Aside from this being a helpful representation of how a coding interview could go, I think the mental structuring of HOW to code it before actually coding would be helpful for a lot of people. Great video
Thanks for watching! Big thanks to Keith (ru-vid.com/show-UCq6XkhO5SZ66N04IcPbqNcw) for helping out with this video :) Let us know if you'd like to see more mock interviews!
I'm like 6mins in and I like it already, it's good to see the thought process of how you're breaking down the code into comments first and then asking question by gathering requirements and understanding from the interviewer! thank you so much for this video Kylie 👌
I think this was a great video and it's impressive that you did an object oriented design question as well as a multidimensional dynamic programming within one ~45 min interview. One thing I was a bit confused by though was the terminology you used in the second question and your explanation of what he was asking for.

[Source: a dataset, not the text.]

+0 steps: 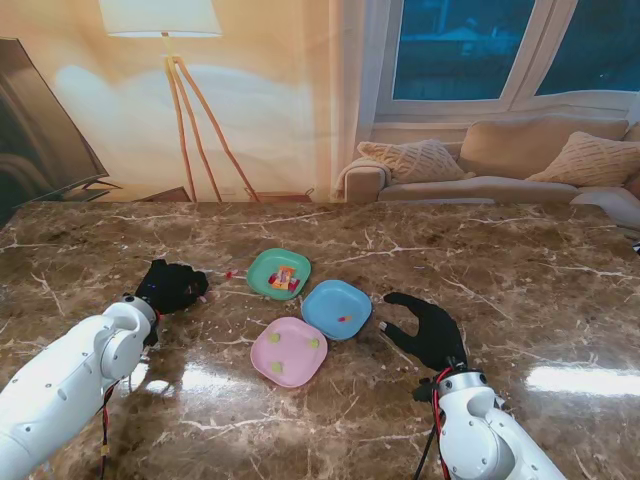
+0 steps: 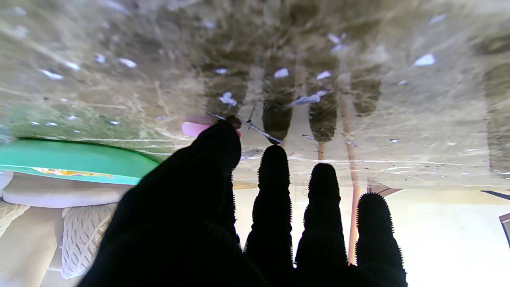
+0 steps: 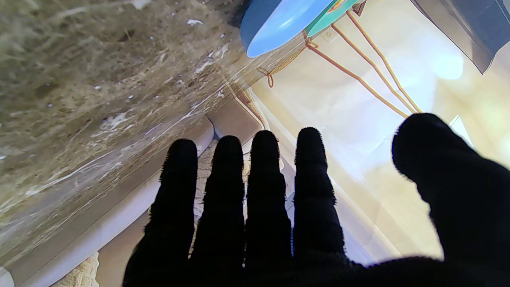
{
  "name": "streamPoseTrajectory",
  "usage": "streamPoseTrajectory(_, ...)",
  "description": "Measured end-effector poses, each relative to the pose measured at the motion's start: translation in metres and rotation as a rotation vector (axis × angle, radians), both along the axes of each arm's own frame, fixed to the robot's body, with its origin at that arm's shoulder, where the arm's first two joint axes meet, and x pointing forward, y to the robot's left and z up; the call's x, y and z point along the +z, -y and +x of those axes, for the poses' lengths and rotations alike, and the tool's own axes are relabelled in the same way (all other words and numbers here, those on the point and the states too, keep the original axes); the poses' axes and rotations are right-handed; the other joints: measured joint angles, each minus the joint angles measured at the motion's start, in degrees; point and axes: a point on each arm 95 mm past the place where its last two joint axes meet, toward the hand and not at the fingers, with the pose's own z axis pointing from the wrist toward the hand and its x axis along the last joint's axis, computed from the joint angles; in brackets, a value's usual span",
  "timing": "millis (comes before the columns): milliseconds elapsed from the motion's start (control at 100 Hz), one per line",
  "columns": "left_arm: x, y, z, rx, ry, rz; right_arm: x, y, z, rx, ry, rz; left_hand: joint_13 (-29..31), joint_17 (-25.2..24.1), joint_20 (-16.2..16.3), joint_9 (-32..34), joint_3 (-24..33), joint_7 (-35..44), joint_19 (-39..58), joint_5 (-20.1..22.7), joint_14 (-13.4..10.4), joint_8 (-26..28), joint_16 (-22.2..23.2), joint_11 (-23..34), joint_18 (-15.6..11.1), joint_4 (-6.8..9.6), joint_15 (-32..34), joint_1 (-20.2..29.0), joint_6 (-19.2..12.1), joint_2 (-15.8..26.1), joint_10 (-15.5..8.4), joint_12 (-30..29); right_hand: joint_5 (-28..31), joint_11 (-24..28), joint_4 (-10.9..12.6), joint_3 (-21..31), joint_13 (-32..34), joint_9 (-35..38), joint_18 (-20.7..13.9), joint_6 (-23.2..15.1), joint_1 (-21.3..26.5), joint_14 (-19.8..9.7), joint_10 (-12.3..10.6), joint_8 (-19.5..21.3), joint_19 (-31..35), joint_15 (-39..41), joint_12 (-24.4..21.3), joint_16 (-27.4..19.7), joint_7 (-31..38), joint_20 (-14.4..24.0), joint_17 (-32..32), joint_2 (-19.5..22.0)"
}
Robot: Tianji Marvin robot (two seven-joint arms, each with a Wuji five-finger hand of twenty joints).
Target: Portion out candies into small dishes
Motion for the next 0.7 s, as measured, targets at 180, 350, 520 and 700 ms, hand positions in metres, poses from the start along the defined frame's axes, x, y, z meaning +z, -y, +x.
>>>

To my understanding, a substring is definitionally consecutive so I think what he was asking for was the longest common subsequence. I don't think any part of your explanation or solution was wrong it's just the term substring instead of subsequence threw me off a bit.

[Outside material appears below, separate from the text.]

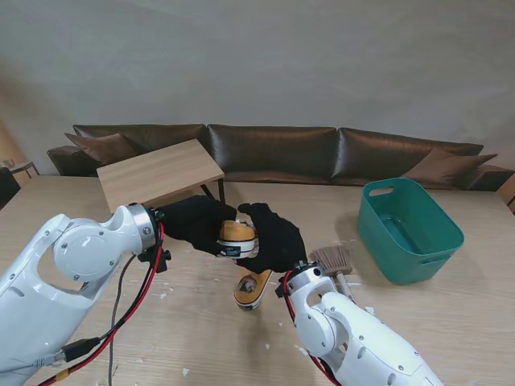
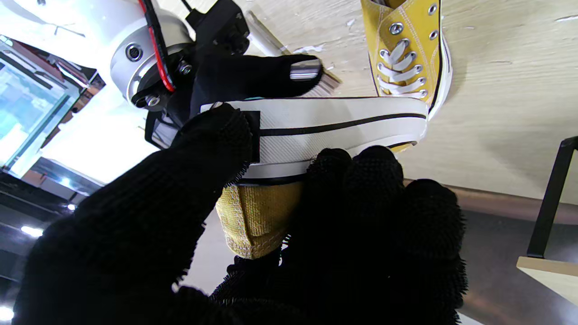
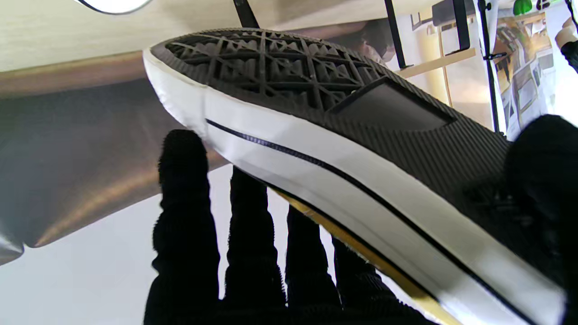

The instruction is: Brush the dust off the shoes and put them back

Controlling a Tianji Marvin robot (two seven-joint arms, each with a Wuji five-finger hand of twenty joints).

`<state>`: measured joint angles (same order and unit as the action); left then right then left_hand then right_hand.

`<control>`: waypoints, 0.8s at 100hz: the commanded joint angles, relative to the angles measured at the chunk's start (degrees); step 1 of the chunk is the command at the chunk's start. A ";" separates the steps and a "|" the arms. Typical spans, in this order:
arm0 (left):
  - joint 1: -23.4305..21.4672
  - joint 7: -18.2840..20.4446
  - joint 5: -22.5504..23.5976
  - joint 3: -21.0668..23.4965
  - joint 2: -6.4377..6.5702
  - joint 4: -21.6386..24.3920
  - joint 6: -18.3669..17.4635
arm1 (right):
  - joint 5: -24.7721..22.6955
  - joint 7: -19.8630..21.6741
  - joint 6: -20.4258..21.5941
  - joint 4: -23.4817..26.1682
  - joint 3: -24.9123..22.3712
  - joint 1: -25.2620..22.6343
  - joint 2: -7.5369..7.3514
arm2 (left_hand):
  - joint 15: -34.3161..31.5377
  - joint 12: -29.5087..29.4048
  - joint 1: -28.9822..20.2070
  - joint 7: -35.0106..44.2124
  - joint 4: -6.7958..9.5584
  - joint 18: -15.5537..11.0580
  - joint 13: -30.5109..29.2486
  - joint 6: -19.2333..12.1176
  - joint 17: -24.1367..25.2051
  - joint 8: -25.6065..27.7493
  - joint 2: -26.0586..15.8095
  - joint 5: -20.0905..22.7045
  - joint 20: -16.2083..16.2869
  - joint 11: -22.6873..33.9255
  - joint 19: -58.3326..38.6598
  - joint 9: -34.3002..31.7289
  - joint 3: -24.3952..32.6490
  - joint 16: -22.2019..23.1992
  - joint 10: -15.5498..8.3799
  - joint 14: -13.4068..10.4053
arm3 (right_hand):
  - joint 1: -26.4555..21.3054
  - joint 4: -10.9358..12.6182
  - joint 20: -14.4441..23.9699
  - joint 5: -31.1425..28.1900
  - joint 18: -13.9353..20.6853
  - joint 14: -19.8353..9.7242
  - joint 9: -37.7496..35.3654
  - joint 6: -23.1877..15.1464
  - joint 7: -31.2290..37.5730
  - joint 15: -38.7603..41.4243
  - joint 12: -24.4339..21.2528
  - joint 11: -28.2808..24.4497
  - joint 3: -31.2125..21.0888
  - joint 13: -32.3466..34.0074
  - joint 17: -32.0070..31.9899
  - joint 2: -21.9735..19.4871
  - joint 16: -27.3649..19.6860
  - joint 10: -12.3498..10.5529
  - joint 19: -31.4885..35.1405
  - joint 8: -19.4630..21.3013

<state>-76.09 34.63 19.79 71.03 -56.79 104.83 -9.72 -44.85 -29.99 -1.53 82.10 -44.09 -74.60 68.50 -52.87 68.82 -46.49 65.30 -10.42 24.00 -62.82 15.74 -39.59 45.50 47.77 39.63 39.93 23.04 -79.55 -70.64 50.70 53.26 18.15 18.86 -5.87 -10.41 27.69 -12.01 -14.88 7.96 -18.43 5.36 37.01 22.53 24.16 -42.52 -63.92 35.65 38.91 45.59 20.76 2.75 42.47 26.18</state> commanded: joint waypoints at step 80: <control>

Why didn't you create a User class ? A library is a collection of all books but a user could have their own books that they are currently reading. And books can have multiple copies too. If the active book data structure was stored on a user level, wouldn't that have been better?
Nice video Kylie! For the last interview question of the OOP question... wouldn't it be better to encapsulate User data into its class and store active_book and font_size there instead?